Pfizer Inc. halted a trial of an experimental gene treatment for muscular dystrophy after a youngster who received it died unexpectedly.
The patient, a little boy, had a cardiac arrest after getting Pfizer’s one-time treatment last year, according to an email from the company. The boy was a participant in a now-concluded mid-stage trial that included children aged 2 to 4, according to the company.
Pfizer has halted the administration of the same gene therapy in a separate, final-stage study
Pfizer has halted administration of the same gene therapy in separate, final-stage research while it investigates the boy’s death, the firm announced.

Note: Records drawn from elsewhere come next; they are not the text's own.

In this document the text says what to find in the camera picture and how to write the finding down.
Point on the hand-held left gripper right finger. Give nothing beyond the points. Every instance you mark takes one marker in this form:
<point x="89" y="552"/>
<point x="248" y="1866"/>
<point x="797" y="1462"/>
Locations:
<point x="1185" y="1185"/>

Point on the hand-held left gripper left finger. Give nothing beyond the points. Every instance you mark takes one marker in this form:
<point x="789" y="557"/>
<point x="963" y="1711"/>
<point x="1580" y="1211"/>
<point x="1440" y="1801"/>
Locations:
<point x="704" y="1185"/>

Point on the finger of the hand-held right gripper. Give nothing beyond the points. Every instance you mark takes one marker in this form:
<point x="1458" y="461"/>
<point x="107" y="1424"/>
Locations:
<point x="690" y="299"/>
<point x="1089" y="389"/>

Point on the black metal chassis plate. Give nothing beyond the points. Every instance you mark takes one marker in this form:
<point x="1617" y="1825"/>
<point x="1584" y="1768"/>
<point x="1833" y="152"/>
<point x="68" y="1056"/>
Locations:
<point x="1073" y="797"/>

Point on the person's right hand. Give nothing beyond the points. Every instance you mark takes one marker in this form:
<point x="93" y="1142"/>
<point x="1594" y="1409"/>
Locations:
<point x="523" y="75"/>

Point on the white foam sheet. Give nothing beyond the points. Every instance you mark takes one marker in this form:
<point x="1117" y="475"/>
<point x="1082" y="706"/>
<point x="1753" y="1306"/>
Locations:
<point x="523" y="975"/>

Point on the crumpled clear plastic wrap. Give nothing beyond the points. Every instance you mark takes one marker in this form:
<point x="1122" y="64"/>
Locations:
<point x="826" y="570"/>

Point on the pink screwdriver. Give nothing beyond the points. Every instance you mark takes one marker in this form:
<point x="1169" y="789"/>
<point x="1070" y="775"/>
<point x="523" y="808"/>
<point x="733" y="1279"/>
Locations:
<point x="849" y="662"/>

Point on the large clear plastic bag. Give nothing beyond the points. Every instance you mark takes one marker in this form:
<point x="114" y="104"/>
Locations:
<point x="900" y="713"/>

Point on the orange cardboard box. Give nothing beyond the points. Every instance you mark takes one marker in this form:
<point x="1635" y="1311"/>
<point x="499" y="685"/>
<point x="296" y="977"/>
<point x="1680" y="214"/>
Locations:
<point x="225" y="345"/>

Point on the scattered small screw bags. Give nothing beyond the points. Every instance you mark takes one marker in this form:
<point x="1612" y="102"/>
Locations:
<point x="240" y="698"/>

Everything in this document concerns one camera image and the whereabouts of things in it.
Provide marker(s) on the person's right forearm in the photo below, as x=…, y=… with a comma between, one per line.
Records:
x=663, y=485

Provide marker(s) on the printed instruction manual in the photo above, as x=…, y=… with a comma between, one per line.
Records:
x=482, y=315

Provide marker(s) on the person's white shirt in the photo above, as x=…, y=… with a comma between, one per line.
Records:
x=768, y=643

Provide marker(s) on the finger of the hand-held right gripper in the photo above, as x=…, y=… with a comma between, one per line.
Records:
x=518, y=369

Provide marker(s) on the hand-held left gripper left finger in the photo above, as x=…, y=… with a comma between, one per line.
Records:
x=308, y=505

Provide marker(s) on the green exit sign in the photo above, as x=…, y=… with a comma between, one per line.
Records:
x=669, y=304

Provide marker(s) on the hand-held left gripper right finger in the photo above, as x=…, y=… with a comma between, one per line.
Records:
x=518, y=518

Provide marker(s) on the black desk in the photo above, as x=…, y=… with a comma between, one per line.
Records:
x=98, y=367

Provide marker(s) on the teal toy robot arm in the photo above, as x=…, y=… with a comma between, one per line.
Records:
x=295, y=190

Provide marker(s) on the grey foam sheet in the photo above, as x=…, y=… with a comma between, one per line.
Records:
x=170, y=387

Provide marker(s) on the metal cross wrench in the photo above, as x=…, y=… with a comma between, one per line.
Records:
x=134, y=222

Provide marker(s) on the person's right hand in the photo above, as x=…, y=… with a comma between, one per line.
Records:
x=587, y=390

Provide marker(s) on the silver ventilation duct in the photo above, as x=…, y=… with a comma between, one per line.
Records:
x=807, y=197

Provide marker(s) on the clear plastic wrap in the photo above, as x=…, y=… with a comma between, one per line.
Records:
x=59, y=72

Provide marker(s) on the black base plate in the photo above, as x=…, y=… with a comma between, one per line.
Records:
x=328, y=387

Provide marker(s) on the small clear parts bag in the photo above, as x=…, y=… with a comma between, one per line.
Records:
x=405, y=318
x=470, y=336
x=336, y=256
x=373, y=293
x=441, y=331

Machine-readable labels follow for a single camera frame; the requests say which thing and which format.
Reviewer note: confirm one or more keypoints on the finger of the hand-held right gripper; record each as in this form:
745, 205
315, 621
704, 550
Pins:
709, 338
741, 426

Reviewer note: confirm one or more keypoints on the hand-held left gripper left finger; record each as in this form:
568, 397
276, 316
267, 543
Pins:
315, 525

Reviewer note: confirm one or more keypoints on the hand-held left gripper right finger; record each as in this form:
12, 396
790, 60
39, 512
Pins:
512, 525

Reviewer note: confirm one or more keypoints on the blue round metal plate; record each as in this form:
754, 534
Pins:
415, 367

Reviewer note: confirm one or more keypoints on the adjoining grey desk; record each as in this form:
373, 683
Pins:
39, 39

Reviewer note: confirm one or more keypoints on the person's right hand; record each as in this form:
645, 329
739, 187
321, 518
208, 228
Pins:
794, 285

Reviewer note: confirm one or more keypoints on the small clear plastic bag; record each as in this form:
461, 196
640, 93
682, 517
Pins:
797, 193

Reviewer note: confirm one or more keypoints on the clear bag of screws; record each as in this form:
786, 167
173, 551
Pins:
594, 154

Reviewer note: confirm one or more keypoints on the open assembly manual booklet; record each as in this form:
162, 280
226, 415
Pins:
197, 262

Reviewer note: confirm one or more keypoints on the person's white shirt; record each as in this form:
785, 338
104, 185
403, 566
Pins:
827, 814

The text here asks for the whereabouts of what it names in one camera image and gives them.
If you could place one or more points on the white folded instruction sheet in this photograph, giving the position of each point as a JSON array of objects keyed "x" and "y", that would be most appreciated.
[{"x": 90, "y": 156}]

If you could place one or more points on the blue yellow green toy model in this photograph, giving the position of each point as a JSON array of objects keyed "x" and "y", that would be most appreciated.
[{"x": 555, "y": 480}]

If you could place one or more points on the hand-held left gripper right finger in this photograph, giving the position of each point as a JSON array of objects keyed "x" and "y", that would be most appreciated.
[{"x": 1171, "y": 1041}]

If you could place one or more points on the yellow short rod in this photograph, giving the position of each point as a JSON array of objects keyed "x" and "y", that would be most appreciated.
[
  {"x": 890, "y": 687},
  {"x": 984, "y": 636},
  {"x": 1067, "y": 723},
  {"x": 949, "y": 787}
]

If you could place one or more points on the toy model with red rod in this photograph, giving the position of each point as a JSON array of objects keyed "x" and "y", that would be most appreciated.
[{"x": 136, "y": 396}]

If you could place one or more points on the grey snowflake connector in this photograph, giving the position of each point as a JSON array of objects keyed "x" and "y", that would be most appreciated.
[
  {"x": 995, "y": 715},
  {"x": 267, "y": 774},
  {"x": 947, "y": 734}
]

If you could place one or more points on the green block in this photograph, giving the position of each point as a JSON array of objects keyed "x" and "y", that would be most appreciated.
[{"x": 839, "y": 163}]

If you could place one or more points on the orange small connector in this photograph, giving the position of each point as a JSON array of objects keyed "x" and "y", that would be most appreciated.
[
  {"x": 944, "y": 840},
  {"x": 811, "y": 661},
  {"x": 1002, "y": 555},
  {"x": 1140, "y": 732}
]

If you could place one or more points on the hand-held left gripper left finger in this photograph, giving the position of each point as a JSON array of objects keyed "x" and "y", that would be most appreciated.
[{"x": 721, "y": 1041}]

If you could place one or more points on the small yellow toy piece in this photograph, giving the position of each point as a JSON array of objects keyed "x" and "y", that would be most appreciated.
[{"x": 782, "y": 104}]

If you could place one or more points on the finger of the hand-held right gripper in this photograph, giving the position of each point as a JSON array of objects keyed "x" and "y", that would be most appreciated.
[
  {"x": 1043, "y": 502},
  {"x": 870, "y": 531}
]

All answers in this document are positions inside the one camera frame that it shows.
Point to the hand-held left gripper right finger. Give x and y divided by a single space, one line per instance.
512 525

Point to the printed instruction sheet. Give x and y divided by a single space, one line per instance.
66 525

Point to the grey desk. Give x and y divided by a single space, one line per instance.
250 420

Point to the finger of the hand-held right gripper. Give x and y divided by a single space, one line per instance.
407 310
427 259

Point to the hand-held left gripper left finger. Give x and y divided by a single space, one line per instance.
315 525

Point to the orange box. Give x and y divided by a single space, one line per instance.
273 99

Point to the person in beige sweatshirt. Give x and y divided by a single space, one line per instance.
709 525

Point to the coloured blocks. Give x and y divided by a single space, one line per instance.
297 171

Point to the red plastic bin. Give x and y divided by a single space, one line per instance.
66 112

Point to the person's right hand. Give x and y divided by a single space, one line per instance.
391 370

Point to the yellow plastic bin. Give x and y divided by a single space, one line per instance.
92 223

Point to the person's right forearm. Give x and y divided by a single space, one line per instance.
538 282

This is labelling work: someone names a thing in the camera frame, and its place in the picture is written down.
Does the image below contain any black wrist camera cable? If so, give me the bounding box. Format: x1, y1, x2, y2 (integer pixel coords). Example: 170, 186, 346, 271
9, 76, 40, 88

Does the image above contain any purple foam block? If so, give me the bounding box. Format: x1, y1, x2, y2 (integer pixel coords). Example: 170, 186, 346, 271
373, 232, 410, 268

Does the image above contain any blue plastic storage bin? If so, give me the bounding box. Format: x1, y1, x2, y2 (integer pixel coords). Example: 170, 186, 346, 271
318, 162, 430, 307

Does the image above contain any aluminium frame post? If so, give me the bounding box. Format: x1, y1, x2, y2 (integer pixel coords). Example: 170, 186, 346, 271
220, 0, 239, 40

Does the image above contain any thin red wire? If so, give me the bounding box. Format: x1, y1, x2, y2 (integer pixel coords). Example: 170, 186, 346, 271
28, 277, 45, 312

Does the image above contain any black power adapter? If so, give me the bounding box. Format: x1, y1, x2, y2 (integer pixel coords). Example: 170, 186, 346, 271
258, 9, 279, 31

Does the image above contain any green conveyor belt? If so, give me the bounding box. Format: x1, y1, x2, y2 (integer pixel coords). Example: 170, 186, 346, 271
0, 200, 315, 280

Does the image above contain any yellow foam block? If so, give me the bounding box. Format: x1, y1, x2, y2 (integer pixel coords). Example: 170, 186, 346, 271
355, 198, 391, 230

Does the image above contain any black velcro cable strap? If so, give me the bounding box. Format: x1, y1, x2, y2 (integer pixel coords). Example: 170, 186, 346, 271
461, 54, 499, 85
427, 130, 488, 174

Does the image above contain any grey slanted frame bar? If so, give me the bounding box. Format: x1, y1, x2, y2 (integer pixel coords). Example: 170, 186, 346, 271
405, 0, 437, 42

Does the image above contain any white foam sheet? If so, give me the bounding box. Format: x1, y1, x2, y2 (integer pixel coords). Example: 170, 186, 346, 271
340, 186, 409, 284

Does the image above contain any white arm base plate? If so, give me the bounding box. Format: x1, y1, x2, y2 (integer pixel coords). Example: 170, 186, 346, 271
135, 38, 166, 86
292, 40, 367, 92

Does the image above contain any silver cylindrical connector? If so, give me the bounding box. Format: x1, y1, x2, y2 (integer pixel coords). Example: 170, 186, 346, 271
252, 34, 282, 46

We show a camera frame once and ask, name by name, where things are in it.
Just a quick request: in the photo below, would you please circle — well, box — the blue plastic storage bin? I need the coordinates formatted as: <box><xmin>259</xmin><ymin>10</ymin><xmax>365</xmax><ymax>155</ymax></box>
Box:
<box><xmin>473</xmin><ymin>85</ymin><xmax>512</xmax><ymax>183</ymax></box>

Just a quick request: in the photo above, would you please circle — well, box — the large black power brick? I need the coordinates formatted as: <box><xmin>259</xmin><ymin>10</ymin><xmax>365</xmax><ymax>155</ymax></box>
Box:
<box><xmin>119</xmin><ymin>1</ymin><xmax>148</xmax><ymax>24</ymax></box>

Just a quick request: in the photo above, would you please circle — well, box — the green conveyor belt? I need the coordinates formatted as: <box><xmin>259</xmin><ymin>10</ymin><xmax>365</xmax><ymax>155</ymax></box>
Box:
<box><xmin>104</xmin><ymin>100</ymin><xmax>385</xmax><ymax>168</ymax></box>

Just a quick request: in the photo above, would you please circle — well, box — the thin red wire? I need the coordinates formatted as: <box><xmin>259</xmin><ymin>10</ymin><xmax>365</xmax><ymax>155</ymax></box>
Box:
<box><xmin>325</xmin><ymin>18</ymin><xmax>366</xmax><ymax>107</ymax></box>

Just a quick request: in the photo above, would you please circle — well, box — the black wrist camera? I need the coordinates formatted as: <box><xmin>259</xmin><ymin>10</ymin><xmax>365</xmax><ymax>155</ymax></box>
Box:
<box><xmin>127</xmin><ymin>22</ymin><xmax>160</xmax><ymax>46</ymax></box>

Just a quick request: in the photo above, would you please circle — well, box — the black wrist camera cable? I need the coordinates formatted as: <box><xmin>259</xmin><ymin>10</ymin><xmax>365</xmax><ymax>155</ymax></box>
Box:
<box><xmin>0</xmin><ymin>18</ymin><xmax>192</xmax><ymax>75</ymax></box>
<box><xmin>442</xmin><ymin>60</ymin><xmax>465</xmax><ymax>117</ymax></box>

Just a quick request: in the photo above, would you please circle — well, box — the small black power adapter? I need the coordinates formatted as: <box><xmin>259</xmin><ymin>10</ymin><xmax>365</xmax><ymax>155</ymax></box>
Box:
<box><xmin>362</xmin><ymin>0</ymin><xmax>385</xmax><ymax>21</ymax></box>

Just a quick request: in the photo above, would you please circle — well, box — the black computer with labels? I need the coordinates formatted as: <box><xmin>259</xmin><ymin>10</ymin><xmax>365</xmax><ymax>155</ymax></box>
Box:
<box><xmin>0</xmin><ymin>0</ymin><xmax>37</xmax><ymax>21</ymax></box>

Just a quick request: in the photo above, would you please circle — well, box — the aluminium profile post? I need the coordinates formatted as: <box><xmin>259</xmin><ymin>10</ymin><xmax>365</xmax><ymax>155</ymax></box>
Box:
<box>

That study is looking into fordadistrogene movaparvovec, a gene therapy used to treat Duchenne muscular dystrophy, a rare and deadly muscle-wasting condition that mostly affects boys.
Pfizer stated that it is attempting to “evaluate our investigational gene therapy while protecting the safety of the participants, which is our top priority.”
The final-stage experiment included boys aged 4 to 8, and the goal was to see if the medication could reduce disease progression when compared to placebo. The study’s results are expected this year.
Sarepta Therapeutics Inc.’s competing gene therapy received fast approval in the United States last year.
The news was reported earlier by Stat, based on a letter posted on the website of the group Parent Project Muscular Dystrophy.